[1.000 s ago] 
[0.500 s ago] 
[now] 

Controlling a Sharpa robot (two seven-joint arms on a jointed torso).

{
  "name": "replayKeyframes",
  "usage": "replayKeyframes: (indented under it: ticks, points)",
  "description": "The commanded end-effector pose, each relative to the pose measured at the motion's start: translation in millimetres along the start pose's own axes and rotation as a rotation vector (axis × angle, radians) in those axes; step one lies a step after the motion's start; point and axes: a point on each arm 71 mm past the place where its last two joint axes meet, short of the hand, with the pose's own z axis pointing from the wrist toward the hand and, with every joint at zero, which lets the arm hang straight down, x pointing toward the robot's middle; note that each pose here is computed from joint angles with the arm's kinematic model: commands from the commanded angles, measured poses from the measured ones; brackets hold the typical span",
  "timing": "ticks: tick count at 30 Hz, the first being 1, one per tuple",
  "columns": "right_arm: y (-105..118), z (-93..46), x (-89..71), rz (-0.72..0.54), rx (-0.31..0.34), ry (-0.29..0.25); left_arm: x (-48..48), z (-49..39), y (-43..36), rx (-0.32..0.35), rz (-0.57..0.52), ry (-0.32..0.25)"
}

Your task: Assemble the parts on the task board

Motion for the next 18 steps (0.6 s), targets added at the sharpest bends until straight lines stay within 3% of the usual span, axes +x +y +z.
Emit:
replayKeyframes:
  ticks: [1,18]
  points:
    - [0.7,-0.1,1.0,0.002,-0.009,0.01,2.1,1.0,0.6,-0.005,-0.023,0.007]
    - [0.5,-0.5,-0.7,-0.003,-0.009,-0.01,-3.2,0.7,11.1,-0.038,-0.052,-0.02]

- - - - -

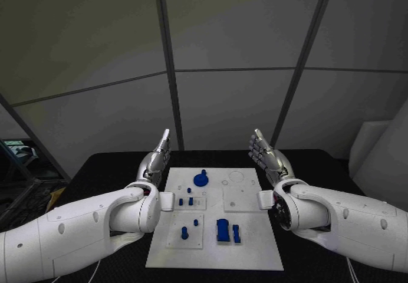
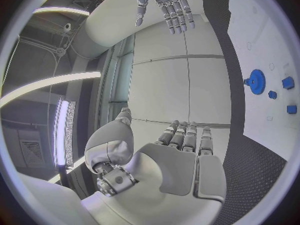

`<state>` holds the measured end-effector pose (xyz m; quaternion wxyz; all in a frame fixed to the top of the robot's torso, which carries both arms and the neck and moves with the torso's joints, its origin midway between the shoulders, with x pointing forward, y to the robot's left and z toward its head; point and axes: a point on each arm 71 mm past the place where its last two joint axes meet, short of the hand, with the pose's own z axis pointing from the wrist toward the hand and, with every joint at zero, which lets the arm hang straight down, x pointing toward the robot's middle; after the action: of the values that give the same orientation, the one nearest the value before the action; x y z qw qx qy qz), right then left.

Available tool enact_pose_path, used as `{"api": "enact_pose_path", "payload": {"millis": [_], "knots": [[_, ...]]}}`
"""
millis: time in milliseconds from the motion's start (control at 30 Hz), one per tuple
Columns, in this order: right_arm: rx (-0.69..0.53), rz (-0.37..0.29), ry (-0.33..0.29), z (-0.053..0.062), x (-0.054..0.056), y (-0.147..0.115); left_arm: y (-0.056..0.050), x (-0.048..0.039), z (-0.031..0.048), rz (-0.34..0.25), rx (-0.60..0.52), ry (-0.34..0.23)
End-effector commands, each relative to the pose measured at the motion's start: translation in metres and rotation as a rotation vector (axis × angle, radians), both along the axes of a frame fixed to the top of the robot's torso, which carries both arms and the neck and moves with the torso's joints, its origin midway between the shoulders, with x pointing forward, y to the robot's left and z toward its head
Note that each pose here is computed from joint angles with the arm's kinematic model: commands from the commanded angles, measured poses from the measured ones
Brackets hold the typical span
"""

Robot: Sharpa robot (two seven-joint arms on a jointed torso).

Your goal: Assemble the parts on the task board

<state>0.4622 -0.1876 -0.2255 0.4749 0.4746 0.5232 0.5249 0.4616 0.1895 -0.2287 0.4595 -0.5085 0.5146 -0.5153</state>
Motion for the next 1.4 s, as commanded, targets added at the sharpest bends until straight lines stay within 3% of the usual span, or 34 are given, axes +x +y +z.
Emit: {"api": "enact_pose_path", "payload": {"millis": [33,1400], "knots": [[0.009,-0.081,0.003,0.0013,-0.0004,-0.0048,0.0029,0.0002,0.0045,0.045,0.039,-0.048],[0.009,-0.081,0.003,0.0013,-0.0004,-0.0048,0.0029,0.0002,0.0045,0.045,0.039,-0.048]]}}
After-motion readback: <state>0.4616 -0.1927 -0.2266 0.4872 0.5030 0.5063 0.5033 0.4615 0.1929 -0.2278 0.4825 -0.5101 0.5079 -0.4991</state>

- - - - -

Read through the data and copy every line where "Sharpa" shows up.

Controlling a Sharpa robot (two seven-joint arms on a jointed torso).
Robot: Sharpa robot (two seven-joint arms on a jointed torso).

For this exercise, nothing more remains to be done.